> DIRECTIONS FOR THIS TASK
Each line that includes "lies" must be copied from the records.

> MATERIAL PROVIDED
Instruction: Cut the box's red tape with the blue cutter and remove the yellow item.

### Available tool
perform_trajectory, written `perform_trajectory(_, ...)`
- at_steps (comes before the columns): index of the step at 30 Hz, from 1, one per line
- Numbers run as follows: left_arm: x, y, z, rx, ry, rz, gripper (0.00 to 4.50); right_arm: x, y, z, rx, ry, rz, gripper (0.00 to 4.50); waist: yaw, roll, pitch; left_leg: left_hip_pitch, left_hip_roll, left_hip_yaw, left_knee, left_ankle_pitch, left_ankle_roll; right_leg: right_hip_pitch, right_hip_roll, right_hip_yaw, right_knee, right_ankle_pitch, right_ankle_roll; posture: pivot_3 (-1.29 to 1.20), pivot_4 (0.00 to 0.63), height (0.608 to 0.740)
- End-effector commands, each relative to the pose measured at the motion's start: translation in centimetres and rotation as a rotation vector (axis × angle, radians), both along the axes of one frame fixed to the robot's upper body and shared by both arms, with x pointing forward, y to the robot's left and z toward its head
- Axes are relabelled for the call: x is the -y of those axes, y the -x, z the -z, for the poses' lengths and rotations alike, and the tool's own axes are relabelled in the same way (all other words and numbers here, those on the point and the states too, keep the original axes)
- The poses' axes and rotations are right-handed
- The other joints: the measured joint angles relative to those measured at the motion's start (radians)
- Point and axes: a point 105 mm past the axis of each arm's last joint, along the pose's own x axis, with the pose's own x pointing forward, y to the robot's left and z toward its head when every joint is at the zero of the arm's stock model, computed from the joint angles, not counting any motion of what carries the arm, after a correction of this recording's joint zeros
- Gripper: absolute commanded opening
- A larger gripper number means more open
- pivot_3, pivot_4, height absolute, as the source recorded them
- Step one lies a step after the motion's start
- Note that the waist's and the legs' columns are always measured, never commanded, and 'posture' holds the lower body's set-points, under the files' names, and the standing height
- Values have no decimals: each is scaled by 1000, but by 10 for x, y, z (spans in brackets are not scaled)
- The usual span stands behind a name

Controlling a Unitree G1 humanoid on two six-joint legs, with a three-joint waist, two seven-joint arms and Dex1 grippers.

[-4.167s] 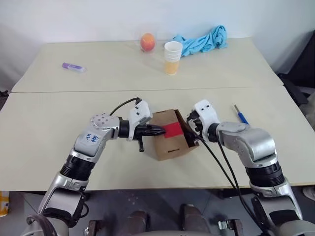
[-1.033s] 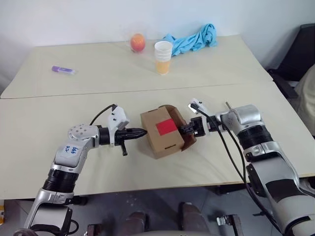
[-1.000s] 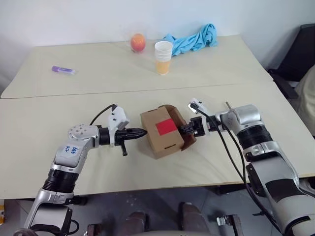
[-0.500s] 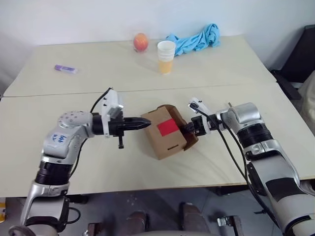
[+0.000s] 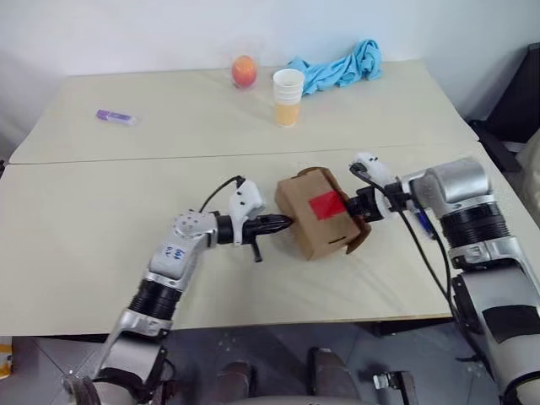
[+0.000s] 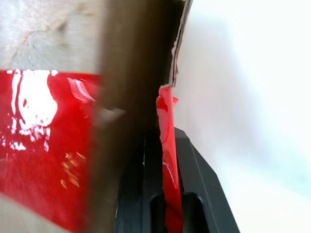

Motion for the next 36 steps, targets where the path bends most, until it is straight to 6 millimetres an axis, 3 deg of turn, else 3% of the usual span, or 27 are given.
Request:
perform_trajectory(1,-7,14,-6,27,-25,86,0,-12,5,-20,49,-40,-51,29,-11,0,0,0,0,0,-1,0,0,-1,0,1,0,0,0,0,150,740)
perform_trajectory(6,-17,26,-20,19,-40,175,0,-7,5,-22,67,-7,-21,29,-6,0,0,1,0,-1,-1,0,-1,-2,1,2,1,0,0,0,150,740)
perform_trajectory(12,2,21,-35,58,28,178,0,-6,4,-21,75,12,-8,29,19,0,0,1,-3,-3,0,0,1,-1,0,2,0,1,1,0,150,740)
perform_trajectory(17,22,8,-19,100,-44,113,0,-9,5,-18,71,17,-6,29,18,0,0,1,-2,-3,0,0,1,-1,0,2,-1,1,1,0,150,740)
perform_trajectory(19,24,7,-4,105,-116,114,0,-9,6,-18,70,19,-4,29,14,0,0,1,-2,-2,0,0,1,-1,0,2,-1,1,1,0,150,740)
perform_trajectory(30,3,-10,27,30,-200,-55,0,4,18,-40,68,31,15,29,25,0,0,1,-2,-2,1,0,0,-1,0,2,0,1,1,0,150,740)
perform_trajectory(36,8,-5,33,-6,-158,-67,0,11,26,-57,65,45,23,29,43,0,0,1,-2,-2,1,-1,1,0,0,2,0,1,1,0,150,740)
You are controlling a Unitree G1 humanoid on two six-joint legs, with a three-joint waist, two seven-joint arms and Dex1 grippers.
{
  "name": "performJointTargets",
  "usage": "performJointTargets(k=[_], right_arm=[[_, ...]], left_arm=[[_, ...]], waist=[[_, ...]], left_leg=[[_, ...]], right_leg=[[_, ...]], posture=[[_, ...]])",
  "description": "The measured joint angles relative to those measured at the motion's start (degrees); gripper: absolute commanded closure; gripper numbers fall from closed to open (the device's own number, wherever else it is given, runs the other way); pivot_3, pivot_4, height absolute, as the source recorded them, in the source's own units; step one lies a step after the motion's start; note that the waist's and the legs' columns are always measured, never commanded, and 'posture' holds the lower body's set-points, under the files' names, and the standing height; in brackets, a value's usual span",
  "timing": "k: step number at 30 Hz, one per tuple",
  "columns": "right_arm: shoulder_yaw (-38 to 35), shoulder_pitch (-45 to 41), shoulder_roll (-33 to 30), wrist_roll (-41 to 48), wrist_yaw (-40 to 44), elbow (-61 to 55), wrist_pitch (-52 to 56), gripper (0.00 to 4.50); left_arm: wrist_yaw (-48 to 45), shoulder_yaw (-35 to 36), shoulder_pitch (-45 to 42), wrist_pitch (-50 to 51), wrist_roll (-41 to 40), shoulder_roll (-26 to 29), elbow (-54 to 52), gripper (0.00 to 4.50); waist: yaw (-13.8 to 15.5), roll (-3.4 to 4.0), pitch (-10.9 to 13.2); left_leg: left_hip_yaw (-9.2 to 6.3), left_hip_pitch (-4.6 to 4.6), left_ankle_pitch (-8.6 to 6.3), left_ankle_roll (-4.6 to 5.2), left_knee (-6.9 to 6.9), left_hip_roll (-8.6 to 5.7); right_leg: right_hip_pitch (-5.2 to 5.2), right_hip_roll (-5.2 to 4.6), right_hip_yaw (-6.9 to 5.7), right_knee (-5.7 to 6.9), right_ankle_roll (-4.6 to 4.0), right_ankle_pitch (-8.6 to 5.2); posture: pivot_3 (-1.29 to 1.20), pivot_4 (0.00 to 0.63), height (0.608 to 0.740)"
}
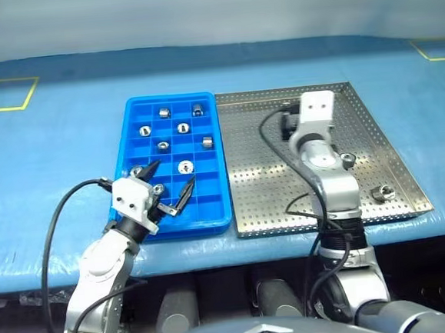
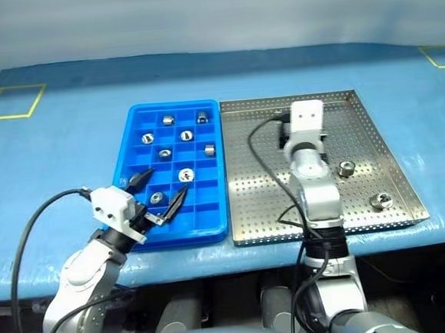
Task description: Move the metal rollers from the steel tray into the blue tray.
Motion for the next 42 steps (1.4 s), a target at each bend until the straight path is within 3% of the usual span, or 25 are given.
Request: performJointTargets(k=[6, 12, 15, 18, 21, 26, 35, 42], right_arm=[[-6.5, -0.32, 0.1, 0.53, -6.34, 9.19, -2.83, 0.85], [-10.56, -1.65, 2.67, 6.61, -5.88, 11.35, -0.38, 0.85], [-10.55, -1.79, 2.9, 8.55, -4.77, 10.78, 2.58, 1.48], [-10.32, -1.74, 3.85, 8.79, -5.22, 9.31, 4.13, 2.46], [-8.77, -1.05, 3.97, 8.21, -5.08, 7.97, 5.09, 2.65], [-2.64, -0.29, 4.44, 8.28, -1.2, -0.6, 10.12, 2.65], [21.5, -5.11, 4.44, 12.42, 14.61, -19.51, 28.04, 2.65], [28.99, -5.5, 5.27, 17.04, 21.46, -22.82, 35.62, 2.65]], left_arm=[[-0.96, -3.05, -1.79, 0.02, -0.07, -0.8, 1.28, 0.0], [-1.21, -3.16, -1.92, 0.05, -0.54, -0.74, 1.29, 0.0], [-1.15, -3.15, -1.85, 0.07, -0.59, -0.73, 1.29, 0.0], [-1.03, -3.14, -1.62, 0.09, -0.6, -0.73, 1.29, 0.0], [-0.79, -2.97, -1.28, 0.09, -0.67, -0.74, 1.28, 0.0], [0.2, -0.65, -0.06, -0.22, -0.57, -0.69, 1.28, 0.0], [1.91, 8.2, 5.74, -1.69, -0.02, 1.64, 0.95, 0.0], [1.87, 14.2, 9.67, -2.52, -1.32, 1.8, -1.05, 0.0]], waist=[[-2.78, 0.08, 0.02], [-3.29, 0.1, 0.02], [-3.25, 0.13, 0.02], [-3.11, 0.13, 0.01], [-3.02, 0.15, 0.02], [-3.04, 0.25, 0.08], [-2.3, 0.23, 0.07], [-0.67, 0.13, 0.04]], left_leg=[[0.01, 0.07, 0.0, 0.01, -0.05, 0.06], [-0.01, 0.11, 0.01, 0.02, 0.05, 0.07], [-0.02, 0.11, 0.0, 0.02, 0.07, 0.05], [-0.04, 0.11, 0.0, 0.02, 0.08, 0.05], [-0.04, 0.11, 0.0, 0.02, 0.07, 0.05], [-0.01, 0.09, 0.0, 0.02, 0.04, 0.1], [-0.16, 0.05, 0.0, 0.01, -0.07, 0.16], [-0.21, -0.03, 0.0, 0.01, 0.0, 0.2]], right_leg=[[0.01, 0.1, 0.09, 0.05, 0.27, 0.16], [0.11, 0.13, 0.1, 0.04, 0.36, 0.09], [0.15, 0.11, 0.13, 0.02, 0.34, 0.06], [0.16, 0.12, 0.13, 0.01, 0.38, 0.01], [0.14, 0.12, 0.12, 0.01, 0.39, 0.0], [0.06, 0.14, 0.12, 0.04, 0.41, 0.01], [-0.03, 0.15, -0.02, 0.07, 0.14, -0.15], [0.01, -0.14, -0.1, 0.0, 0.16, -0.19]], posture=[[-0.07, 0.15, 0.74], [-0.06, 0.15, 0.74], [-0.05, 0.15, 0.74], [-0.04, 0.15, 0.74], [-0.04, 0.15, 0.74], [-0.02, 0.15, 0.74], [0.03, 0.15, 0.74], [0.05, 0.15, 0.74]])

> SOLUTION TO THIS PROBLEM
- Step one lies a step after the motion's start
  "description": "The measured joint angles relative to those measured at the motion's start (degrees); gripper: absolute commanded closure; gripper numbers fall from closed to open (the device's own number, wherever else it is given, runs the other way); pivot_3, pivot_4, height absolute, as the source recorded them, in the source's own units; step one lies a step after the motion's start; note that the waist's and the legs' columns are always measured, never commanded, and 'posture' holds the lower body's set-points, under the files' names, and the standing height; in brackets, a value's usual span",

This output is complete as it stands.